Keeping things BORING for Application Developers
One of the underlying mantras driving the CCIX Software Work Group was coined by Red Hat’s Jon Masters – “keep it boring.” But when has “boring” ever been good? Well, that depends on your definition of boring, how “boring” is implemented and just why you’re trying to keep it boring in the first place.
An essential part of establishing the CCIX Standard was to make hardware responsible for the important task of maintaining cache coherency. This allows Application Developers to focus on what they do best – creating the applications their customers need, while delivering them to market more quickly and with lower development costs. That is something we can all get excited about.
A CCIX accelerator refers to a processing unit, other than the application processors in the host, that provides accelerated computation for a specific use case.

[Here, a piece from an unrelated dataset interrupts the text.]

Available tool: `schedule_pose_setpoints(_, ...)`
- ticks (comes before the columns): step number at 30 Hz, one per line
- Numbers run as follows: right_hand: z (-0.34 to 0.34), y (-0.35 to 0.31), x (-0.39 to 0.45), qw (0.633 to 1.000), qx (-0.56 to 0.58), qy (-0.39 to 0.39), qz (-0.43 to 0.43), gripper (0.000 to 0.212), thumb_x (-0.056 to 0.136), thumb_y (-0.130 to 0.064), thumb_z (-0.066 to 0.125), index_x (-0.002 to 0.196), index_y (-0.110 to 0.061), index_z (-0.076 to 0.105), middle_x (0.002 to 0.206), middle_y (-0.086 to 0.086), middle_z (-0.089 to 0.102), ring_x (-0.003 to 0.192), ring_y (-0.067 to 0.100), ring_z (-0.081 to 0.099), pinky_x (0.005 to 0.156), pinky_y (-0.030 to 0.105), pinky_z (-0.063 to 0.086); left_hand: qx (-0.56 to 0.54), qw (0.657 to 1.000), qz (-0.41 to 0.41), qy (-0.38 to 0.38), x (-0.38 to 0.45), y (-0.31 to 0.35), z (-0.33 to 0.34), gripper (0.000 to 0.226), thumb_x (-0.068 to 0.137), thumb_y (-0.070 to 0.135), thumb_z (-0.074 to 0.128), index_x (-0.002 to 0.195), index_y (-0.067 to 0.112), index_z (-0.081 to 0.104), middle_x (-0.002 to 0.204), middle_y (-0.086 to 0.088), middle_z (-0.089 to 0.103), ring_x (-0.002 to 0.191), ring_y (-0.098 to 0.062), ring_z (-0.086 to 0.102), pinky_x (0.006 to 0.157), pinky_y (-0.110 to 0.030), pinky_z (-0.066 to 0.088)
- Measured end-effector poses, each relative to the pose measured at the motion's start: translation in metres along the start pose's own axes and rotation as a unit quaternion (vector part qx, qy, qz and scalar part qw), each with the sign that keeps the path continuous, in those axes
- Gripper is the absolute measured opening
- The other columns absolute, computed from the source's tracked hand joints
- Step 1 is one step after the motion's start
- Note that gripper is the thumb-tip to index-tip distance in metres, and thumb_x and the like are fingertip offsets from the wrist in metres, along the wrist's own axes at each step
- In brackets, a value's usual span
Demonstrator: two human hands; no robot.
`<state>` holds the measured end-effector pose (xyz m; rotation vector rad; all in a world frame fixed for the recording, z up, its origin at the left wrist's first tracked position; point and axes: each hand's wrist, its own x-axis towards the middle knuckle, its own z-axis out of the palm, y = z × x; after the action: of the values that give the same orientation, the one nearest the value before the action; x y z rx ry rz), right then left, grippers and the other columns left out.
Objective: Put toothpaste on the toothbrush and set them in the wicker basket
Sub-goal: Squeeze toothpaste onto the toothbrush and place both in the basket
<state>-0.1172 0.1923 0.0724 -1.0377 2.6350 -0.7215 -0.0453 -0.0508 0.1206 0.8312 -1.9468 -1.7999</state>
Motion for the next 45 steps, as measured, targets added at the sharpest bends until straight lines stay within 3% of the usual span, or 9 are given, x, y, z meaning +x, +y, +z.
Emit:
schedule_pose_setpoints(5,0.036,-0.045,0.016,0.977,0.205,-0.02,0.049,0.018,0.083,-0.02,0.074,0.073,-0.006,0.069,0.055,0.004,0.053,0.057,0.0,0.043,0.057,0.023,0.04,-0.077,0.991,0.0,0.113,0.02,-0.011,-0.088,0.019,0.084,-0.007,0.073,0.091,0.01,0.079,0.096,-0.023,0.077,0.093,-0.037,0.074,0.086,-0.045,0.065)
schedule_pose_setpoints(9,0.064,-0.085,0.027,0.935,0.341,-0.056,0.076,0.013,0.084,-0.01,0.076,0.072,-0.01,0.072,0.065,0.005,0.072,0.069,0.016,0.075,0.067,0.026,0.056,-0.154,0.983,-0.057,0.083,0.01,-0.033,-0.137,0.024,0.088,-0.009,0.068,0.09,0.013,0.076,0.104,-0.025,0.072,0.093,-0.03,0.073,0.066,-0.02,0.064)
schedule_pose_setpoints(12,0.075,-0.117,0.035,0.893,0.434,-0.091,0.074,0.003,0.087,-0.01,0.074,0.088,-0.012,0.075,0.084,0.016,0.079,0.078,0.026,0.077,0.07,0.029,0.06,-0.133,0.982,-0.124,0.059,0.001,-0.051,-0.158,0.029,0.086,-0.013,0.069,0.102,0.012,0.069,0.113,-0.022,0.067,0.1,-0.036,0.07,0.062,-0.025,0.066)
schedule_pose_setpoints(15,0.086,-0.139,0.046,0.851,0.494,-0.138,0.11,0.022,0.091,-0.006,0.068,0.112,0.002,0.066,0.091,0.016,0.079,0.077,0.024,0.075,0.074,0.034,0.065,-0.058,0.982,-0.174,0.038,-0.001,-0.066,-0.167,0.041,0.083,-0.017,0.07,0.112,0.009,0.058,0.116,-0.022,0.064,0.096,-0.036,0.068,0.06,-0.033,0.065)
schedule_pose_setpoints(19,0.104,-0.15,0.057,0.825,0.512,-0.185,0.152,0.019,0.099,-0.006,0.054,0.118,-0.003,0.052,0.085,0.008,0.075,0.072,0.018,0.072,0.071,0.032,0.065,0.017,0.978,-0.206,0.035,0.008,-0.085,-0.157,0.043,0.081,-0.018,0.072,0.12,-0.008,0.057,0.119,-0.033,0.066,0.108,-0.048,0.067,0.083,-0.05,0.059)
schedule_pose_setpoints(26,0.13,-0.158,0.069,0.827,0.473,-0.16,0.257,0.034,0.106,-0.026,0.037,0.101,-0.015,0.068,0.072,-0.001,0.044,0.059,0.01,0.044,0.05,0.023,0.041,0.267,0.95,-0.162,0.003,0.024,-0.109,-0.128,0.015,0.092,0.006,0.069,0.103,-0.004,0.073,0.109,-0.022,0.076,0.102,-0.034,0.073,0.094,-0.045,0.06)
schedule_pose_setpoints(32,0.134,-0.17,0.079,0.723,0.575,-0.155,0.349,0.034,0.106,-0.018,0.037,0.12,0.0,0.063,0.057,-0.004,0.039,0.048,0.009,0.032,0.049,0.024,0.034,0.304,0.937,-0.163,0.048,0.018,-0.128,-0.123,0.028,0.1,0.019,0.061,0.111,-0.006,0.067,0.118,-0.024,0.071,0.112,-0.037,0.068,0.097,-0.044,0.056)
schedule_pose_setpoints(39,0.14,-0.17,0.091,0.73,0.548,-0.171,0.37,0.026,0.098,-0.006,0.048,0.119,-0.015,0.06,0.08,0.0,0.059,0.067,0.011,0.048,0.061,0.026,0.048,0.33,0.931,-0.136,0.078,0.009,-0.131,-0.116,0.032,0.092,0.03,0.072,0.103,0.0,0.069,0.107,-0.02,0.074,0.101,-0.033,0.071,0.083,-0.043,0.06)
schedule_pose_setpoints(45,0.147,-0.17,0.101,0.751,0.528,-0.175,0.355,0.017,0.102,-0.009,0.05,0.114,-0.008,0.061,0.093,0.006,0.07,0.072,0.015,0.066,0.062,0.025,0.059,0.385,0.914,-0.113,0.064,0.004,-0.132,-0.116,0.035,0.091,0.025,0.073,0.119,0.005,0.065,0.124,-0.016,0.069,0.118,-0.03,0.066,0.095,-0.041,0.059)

These accelerators can be GPUs*, FPGAs, Smart NICs, or other SoCs. CCIX also enables IO masters with compute capabilities to be considered as accelerators. Because the CCIX architecture provides hardware-designed accelerators with the ability to maintain cache coherency, the CCIX protocol does not require software support for cache management. Hardware coherency enables software to be simpler and portable, thus reducing development effort and cost. Or, as Jon stated, making software development “boring”.
CCIX also provides another key feature that greatly reduces software development burden. But before elaborating on this feature, it is important to consider the importance of standardization. Standardization is the cornerstone of successful software development – indeed, the software community thrives on standardization. Standardization is a very broad term, but in the context of software, it simply means that key ingredients in the software all use the same set of interfaces to communicate information and data with each other. An important aspiration for software enablement is to allow existing software stacks to “just work” with CCIX, requiring minimum to no porting.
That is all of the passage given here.